周遭瞬间安静下来,只剩彼此交错的呼吸,还有自己如擂鼓般的心跳。
周宴低笑一声,指尖轻轻摩挲着江燎的腰侧,语气带着些许的戏谑:
“女朋友……嗯?”
江燎本能地抬头,却对上了周宴含笑的、意味深长的目光。
“他胡扯的……”
江燎别过脸去,声音虚了下去,“你明明清楚。”
“清楚什么?”
周宴好整以暇地瞧着他,掌心有一搭没一搭地抚着他后腰,“清楚你特别能招人喜欢?什么时候认识的新朋友?”
他声音压得低,好像只是在闲聊:“还特意约你一起去做蛋糕。这么好的朋友,怎么没听你和我提过?”
明明只是同学间再普通不过的邀请,被周宴用这种语气说出来,竟莫名沾上了几分说不清道不明的嫌疑。
江燎被他话里话外的意思堵得胸口发闷,刚想张嘴反驳,就被周宴用吻堵了回去。
这个吻又深又重,带着不容拒绝的占有欲,还有一丝被那通电话勾出来的不悦。
江燎被亲得浑身发软,指尖无力地揪着周宴肩头的衣料,直到氧气告急才被稍稍放开。
他抵着周宴的肩膀低喘,气息未匀就忍不住咬牙抱怨:“你这是吃的哪门子飞醋?简直莫名其妙……”
周宴看着江燎,忽然很轻地笑了一下,承认得很干脆:“是啊,我是在吃醋。”
他的手指穿过江燎微湿的额发,将那几缕汗湿的碎发捋到耳后,然后望进江燎眼里,声音沉缓而认真:
“所以啊,”
他低下头,鼻尖轻蹭过江燎泛红的颈侧,然后在那片皮肤上印下一个轻柔的吻。
“你只能是我一个人的。”
吻再次落下来之前,他含着笑,轻声补上那声惯用的、亲昵得让人头皮发麻的称呼:
“江江。”
这一次的吻温柔了许多,不再是纯粹的掠夺,而是多了几分缠绵的意味。
江燎终于放弃抵抗,抬手环住了周宴的脖子,生涩地回应着。这个顺从的姿态取悦了周宴,他低低笑了一声,吻得更深。
周宴……”
江燎忽然想到什么,在亲吻的间隙含糊地叫他的名字,声音被吻得软得一塌糊涂。
“嗯?”周宴应着,吻一路向下,流连在他的脖颈,落在那截白皙的皮肤上时,刻意加重了力道。

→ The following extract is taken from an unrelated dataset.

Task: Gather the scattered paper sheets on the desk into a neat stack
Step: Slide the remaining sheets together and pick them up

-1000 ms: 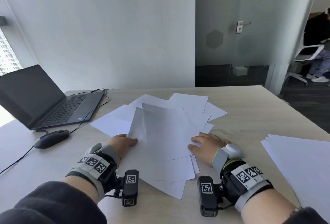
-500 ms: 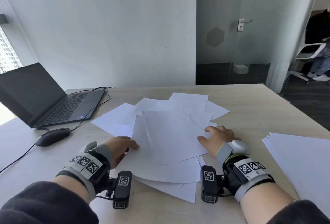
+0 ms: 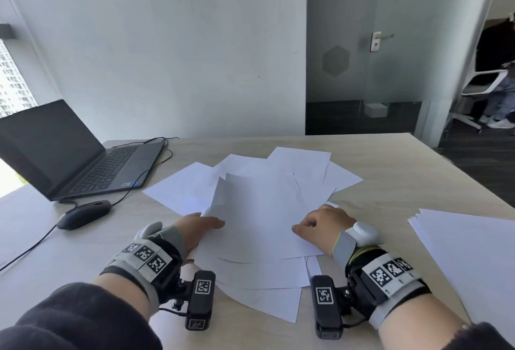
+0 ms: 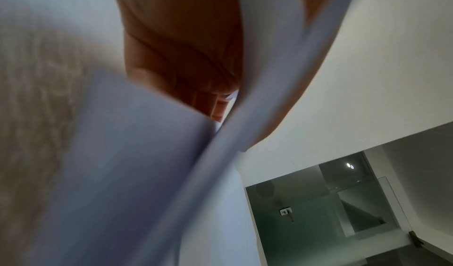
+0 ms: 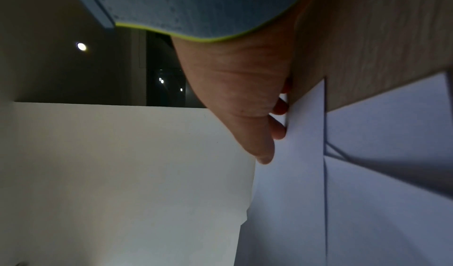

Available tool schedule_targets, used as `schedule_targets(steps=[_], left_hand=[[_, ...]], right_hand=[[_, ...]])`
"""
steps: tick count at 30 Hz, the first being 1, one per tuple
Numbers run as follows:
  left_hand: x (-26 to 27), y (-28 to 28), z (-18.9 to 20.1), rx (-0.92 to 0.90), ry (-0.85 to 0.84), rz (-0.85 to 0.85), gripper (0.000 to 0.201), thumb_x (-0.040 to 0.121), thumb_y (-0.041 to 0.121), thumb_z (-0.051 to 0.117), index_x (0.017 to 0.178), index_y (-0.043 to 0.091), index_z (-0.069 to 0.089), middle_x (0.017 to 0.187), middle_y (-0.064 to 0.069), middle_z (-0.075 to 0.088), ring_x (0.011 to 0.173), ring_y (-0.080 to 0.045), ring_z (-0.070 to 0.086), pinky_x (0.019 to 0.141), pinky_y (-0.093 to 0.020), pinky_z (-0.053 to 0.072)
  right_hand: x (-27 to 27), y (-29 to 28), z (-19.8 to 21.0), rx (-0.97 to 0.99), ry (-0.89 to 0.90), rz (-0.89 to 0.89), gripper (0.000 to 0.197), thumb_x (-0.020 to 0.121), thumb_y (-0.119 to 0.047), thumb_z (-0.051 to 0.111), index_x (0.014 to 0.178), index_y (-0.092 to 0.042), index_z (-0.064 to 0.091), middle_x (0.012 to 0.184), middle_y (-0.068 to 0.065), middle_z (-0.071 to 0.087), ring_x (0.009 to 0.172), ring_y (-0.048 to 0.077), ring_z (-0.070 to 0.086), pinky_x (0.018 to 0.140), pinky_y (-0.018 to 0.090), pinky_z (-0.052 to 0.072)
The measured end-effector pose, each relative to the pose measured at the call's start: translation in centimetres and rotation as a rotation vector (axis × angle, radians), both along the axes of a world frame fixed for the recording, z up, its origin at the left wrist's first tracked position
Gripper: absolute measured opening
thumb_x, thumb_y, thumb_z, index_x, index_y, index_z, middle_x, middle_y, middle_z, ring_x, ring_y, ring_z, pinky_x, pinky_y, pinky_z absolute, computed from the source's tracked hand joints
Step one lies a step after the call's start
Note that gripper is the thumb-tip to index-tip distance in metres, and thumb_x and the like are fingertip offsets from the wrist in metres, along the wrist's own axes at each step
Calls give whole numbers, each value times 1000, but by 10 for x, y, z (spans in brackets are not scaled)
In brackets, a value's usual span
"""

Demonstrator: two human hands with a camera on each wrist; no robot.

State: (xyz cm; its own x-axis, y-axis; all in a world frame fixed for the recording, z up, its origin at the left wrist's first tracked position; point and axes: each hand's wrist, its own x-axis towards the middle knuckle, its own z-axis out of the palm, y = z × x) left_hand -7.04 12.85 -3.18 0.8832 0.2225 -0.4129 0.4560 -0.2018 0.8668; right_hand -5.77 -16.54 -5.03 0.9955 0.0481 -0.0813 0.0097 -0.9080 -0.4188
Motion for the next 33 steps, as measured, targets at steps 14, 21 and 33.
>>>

“别……”江燎轻喘着推了推他的肩膀,“别亲脖子,会被看见的。”
周宴抬起头,眼底漾着未散的情欲:“被看见不好吗?”
他指尖抚过方才留下印记的地方,声音低沉,“我的痕迹,留在你身上……不好吗?”
江燎当然巴不得让所有人都知道他俩的关系,但理智拽着他。
周宴的公司还在关键时期,那些虎视眈眈的老股东,正等着抓他任何一点“不合时宜”的把柄。他们的关系,现在还不能摆到明面上。
周宴的嘴唇又蹭回他锁骨,在那片泛红的皮肤上轻轻一舔,激得江燎一颤,“怎么想这么久?”
江燎脸上发热,偏过头去,声音闷闷的:“喜欢……但是,对你影响不好。”
话音落下的瞬间,周宴呼吸一滞,手臂穿过江燎的膝弯,稍一用力就将人打横抱了起来。
江燎猝不及防,惊呼一声,下意识地环紧了他的脖子。
“你干什么!”
周宴迈步走到床边,将人放在柔软的大床上,随即俯身压上去。
“地毯太硬,”
他指尖理了理江燎额前凌乱的发丝,一本正经地说着荤话,“怕你明天腰疼,耽误复习。”